In parallel to these virtual software development megaprojects, infrastructural megaprojects in the past decades have significantly restructured our built environment in an attempt to increase efficiency in areas such as urban mobility. These megaprojects have traditionally focused on urban challenges with results that have affected cities and their process of urbanization. They were built in response to neoliberalism and globalization within the urban realm (Theodore, Peck, and Brenner Citation2011) and in doing so, have deep impacts on the relationship between urban developments and their embedded political, social, and economic power relations in the city frequently producing new forms of governance (Moulaert, Rodriguez, and Swyngedouw Citation2003). Megaprojects have been critiqued as they were significantly plagued by cost overruns, time delays, and not meeting specifications (see Morris and Hough Citation1987; Flyvbjerg, Bruzelius, and Rothengatter Citation2003; Samset Citation2012). But, analyzing 30 megaprojects exceeding $1 billion worldwide, the OMEGA Centre (Citation2012) showed that most megaprojects were actually close to being on time, on budget, and within specifications. The researchers argued that conflicting evidence necessitates a megaproject evaluation framework that judges such projects for how they meet objectives over time and within their context, while frequently facing shifting societal, political, and environmental values. In recent years, new MIPs have become larger, more complex, and more crucial for our societies as they bring not only greater negative impacts but are also more impactful locally and globally as we strive toward sustainability (Fahri et al. Citation2015; Lehtonen Citation2019; Dimitriou, Ward, and Wright Citation2017; Söderlund, Sankaran, and Biesenthal Citation2017; Samset and Volden Citation2016).

Sustainability in AI-driven megaprojects within the context of this article embraces sustainability as a core tenet throughout the megaproject’s lifecycle from concept context to sustainable production. A holistic approach to sustainability grounds expectations and measurement throughout the process of project conceptualization, development, delivery, production, and potential winddown to deliver social and environmental sustainability over the extended lifecycle of the project, whether that be a new port, international rail connection, or a new energy generation project (Rakic and Rakic Citation2015).
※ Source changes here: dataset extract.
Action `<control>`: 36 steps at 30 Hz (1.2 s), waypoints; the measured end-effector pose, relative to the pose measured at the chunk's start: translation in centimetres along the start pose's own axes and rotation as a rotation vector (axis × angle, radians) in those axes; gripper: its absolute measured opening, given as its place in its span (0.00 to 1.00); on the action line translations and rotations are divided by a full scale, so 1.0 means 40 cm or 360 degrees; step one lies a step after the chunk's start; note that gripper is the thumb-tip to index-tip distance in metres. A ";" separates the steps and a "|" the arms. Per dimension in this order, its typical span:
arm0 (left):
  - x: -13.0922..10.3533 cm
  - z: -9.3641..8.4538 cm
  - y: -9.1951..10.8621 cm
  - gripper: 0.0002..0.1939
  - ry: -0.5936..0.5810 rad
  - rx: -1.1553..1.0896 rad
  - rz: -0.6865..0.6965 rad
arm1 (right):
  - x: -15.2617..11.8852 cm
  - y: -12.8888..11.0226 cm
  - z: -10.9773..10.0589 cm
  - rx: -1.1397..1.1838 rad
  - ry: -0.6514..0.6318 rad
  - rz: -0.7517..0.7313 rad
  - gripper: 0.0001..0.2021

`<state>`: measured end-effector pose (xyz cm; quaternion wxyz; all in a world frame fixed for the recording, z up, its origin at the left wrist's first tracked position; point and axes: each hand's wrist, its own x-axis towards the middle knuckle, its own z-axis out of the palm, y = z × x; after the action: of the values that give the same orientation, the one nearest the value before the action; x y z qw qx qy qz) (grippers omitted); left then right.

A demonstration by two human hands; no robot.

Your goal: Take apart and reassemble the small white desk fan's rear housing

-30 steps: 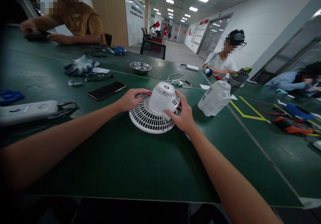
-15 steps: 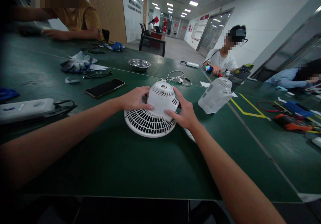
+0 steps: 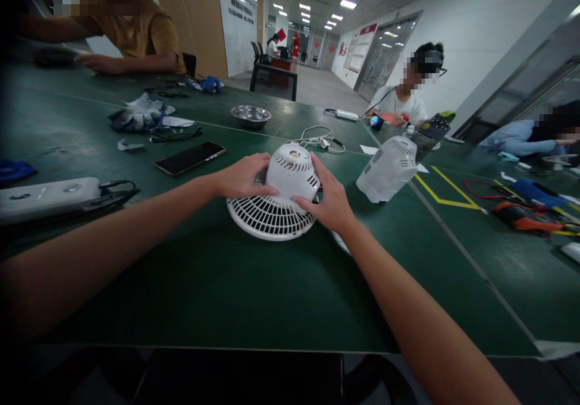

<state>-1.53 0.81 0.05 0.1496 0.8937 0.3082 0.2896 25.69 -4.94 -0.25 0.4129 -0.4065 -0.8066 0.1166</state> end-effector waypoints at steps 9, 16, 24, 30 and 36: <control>-0.022 0.053 -0.012 0.60 0.0088 -0.0545 0.0129 | -0.030 -0.023 0.024 0.0276 -0.0022 0.0159 0.49; -0.012 0.074 -0.005 0.68 0.0211 -0.0451 0.0256 | -0.022 -0.010 0.009 0.0665 -0.0147 0.0351 0.56; -0.014 0.056 0.000 0.73 0.0197 -0.0390 0.0414 | -0.039 -0.048 0.003 0.0848 -0.0355 0.0294 0.50; -0.015 0.058 0.002 0.65 0.0224 -0.0390 0.0446 | -0.036 -0.054 -0.002 0.0862 -0.0344 0.0340 0.51; -0.016 0.048 0.011 0.60 0.0254 -0.0288 0.0394 | -0.031 -0.055 0.002 0.0813 -0.0352 0.0319 0.50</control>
<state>-0.56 -0.10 -1.53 0.1678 0.8819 0.1792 0.4025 24.81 -7.27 0.13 0.3979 -0.3518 -0.7471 0.3997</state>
However, megaprojects have traditionally been rationalized around the need for economic development and improved diplomatic ties with the social and environmental aspects being a second thought. However, China’s Belt and Road Initiative (BRI) incorporates megaprojects, in which many have international partner countries that struggle with significant environmental issues. Xiaolong et al. (Citation2021) investigated the efficacy of incorporating environmental objectives into projects and the use of sustainable project management practices in megaprojects to impact environmental performance in partner countries by looking at BRI projects in Pakistan and China. The authors found that environmental requirements boosted instead of hindered the project performance and sustainable management techniques improved instead of hindered diplomatic (international) relations.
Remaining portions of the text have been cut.